# Vocatum autem Mediolanum ab eo quod...



## Starletta

Hello!

I am writing a work on etimology of Milan, and this is what Isidore of Seville says about it:

_Vocatum autem Mediolanum ab eo quod ibi sus medio lanea perhibetur inventa._

He means that there was a skin of a semifurred sow, which is now a symbol of Milan.

Please, could you help me to translate this phrase?


----------



## XiaoRoel

En español sería: _y llamado Mediolanum (Milán) por el hecho de que apareció __en medio __una__ cerda/jabalina encontrada con pelo lanoso. _


----------



## Starletta

Gracias!! Entonces, _perhibetur  inventa _significaría _apareci__ó__ allì como lo decìan_?


----------



## Starfrown

This may be of great interest to you.


----------



## Starletta

Thanks, but Pellegrini doesn't translate what he writes...


----------



## Starfrown

Starletta said:


> Thanks, but Pellegrini doesn't translate what he writes...

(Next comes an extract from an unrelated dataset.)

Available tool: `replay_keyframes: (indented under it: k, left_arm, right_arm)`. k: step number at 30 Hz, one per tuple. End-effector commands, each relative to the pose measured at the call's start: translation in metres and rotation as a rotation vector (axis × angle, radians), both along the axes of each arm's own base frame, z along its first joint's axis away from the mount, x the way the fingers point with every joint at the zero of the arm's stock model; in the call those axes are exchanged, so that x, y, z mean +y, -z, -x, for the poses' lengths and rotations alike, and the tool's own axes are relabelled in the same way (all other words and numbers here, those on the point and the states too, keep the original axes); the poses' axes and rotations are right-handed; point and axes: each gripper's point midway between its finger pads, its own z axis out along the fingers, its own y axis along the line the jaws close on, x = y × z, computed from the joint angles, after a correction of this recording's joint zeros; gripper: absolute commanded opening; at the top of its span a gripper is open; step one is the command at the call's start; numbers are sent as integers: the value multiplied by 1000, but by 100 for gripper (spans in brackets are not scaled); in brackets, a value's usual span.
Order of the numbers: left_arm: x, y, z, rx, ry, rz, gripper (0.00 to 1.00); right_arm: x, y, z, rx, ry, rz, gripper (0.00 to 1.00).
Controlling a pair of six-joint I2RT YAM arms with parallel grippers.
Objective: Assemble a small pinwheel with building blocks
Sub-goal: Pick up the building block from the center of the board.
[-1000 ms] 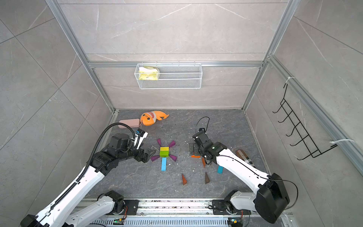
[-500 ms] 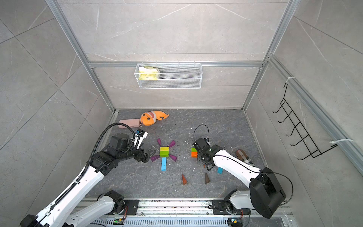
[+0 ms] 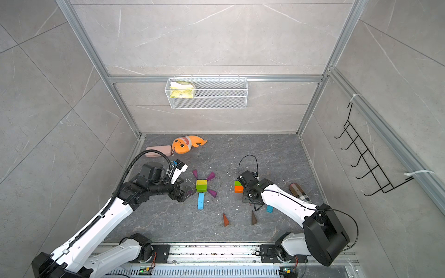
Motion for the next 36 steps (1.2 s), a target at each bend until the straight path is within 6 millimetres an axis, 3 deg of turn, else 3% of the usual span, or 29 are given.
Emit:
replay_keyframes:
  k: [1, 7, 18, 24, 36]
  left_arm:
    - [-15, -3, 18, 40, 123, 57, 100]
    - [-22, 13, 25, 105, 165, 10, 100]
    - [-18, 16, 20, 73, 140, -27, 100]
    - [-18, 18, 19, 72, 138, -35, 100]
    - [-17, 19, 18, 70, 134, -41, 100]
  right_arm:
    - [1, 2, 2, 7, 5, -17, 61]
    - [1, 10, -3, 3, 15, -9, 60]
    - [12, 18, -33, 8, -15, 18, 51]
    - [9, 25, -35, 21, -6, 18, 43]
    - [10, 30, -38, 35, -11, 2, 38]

I know, but he has some good information on the etymology of Milan.
----
Here's a very literal interpretation of the Latin:

_Ibi sus medio lanea perhibetur inventa [esse]._
"There, in the middle, a wooly sow is held (i.e. 'asserted' or 'said') to have been found."


----------



## Starletta

Finally I got it! Thank you!


----------